Basil is a quick growing, frost sensitive, warm season crop. It grows best in full sun with daytime temperatures from 80–90°F, and 60–75°F at night on well drained fertile, loamy soil with a pH between 5.5 and 6.5. Maintain consistent soil moisture throughout growth. Pinch off flower buds as they emerge to promote bushiness and leaf production. Do not over fertilize as this will decrease the potency of the essential oils. Air temperatures below 38°F will cause leaves to discolor.
Pest Prevention: Organic solutions to common problems.
Basil is susceptible to a number of damping off organisms such as Pythium, Rhizoctonia and Phytophthora. Avoid overhead irrigation, which creates ideal micro-climates for seedling disease. A major disease issue for commercial growers in high humidity regions is the Fusarium Wilt fungus, which can destroy an entire crop. Genetic resistance is the best defense (see variety descriptions).
Harvest: Is it ready yet?
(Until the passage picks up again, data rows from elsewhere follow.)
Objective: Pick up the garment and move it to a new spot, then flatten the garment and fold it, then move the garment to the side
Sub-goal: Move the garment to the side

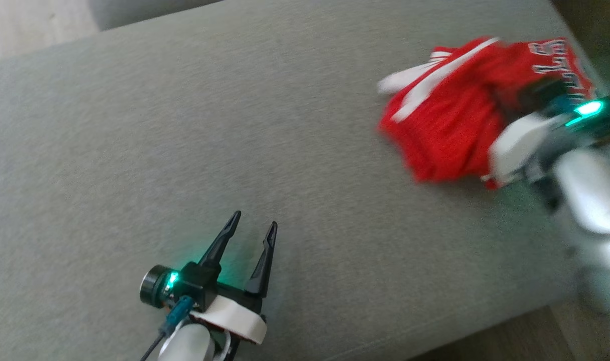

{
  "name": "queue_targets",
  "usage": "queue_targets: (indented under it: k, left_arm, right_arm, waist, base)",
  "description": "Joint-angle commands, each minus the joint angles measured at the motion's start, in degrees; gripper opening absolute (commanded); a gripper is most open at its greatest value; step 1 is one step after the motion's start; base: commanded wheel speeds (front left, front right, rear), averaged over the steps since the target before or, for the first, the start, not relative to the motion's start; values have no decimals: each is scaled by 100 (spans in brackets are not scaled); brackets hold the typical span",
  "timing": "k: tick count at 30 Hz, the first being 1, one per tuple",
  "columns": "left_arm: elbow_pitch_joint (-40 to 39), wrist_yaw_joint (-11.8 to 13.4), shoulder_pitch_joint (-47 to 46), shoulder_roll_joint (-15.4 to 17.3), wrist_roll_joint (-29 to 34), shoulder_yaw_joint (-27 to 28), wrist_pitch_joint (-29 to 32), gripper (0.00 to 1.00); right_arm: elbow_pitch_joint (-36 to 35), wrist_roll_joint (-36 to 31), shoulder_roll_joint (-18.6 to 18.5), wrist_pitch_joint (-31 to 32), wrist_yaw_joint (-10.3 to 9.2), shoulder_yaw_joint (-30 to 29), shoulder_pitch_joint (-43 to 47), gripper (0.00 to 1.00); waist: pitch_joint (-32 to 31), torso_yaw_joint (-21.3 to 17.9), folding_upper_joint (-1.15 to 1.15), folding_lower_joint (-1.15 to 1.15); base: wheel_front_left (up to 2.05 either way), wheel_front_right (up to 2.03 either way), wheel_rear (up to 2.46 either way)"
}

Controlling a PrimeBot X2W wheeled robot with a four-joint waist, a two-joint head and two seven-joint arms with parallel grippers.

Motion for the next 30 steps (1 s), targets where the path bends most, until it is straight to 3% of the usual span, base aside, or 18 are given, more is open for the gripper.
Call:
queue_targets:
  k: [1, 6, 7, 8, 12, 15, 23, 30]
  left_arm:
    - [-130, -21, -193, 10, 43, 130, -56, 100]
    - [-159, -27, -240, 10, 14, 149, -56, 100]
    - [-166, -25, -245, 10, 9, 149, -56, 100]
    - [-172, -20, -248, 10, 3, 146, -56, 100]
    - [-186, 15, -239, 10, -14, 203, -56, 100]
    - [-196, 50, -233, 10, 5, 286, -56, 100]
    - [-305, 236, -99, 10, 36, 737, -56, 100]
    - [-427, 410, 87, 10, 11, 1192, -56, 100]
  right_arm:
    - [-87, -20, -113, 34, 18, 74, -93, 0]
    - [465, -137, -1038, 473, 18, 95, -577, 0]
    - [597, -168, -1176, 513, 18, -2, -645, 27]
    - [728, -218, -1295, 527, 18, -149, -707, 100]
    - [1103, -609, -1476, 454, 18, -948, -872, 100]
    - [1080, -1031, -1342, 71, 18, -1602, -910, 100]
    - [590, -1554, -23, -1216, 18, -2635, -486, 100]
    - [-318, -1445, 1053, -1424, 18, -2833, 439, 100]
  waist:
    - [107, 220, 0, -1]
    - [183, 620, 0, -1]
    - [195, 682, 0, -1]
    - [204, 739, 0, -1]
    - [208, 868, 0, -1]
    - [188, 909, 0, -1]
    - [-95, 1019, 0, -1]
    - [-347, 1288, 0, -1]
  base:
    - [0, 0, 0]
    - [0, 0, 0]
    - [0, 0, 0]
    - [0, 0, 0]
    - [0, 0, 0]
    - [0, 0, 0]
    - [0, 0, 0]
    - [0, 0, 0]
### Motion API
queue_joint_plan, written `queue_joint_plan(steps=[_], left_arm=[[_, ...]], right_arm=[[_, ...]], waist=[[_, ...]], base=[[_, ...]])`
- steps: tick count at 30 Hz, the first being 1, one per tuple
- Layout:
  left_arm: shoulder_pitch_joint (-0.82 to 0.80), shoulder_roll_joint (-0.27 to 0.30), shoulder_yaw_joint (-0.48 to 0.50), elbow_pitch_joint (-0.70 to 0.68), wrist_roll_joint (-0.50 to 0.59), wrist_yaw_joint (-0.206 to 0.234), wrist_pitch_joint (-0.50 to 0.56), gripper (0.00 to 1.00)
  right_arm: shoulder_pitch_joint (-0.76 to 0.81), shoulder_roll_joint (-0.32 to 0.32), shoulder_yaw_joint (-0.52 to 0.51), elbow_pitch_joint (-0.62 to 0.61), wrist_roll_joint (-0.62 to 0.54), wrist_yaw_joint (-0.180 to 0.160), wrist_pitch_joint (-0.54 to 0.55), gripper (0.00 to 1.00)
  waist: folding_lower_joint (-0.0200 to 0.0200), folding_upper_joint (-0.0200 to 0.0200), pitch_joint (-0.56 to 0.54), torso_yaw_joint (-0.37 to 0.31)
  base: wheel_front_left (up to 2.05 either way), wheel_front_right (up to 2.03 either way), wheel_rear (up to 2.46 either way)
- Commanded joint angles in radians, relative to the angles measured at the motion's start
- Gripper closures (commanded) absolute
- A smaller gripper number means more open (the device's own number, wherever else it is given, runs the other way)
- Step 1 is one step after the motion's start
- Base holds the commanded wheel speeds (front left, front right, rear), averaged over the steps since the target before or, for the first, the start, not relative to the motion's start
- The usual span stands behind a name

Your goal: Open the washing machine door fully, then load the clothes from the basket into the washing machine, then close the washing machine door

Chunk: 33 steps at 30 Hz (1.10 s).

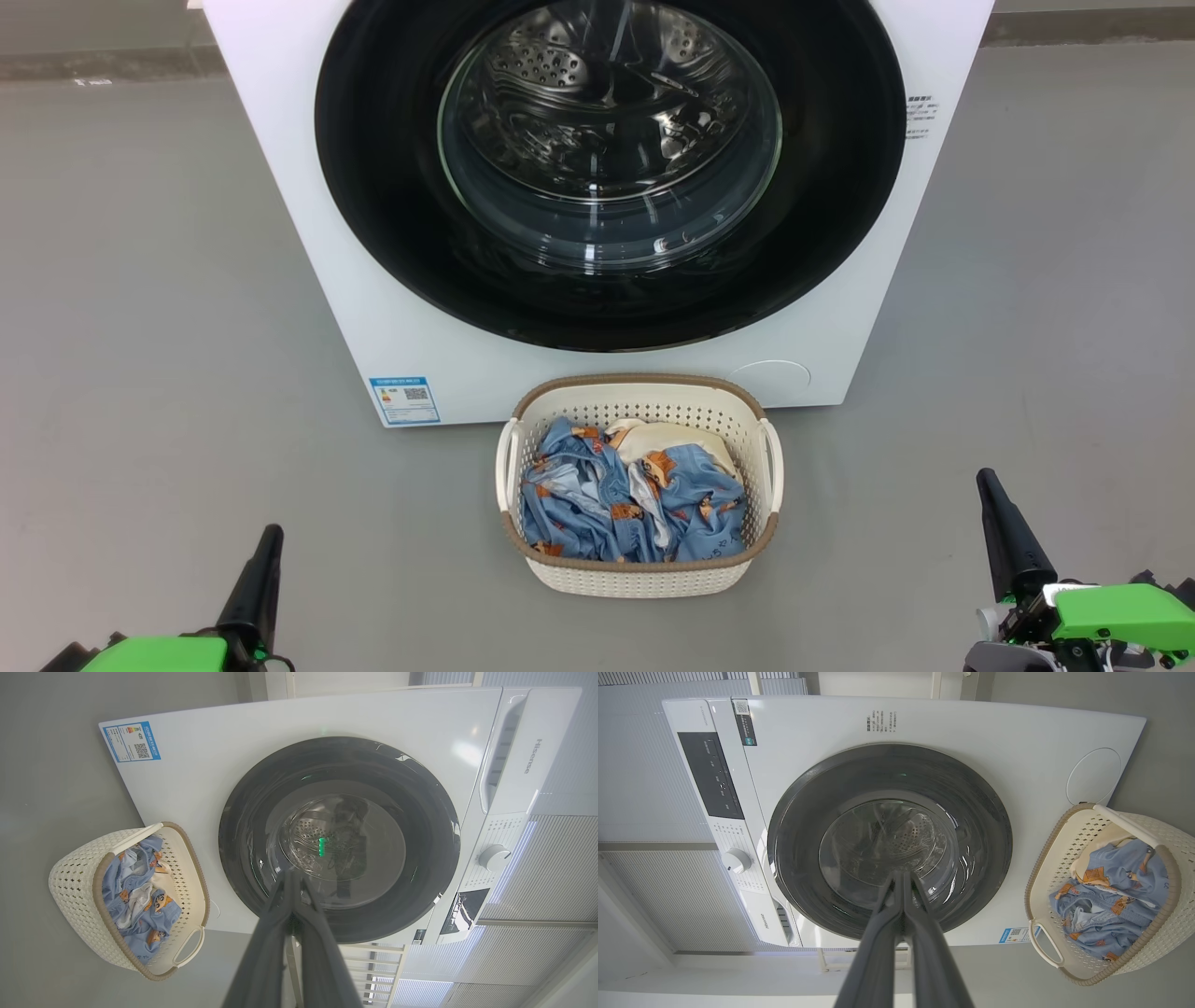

When to harvest and how to store your garden produce.
Harvest in the morning after the dew has evaporated but before it gets too hot. For fresh use harvest leaves as needed by cutting just above a node to allow for regrowth. If drying, cut the entire plant at the base and hang to dry immediately after harvest, or spread the leaves out on screens and dry quickly in a dark, dry, well ventilated room. This versatile crop can be used for culinary, medicinal, aromatic, ornamental, and cosmetic purposes.
3.5 based on 2 reviews

Beautiful plant and nice blooms but...

by 4152781 on 7/23/2013 9:42:05 AM

I am from India where holy basil is most revered and used in temples and homes. However the holy basil you offer is an entirely different variety because the leaves, smell and blooms are unlike the ones found in India. I am currently growing your Holy Basil but it is from seeds I had purchased about three years ago from Smith and Hawken and saved from the previous two years blooms. It is a beautiful plant with purple flowers and attracts a lot of insects but unfortunately its leaves and fragrance is not the kind I grew up with.

Barbara

by 3727487 on 3/7/2014 4:15:03 PM

I grow Holy Basil in a pot here in MA. It grows beautifully, withstands multiple cuttings, and dries well.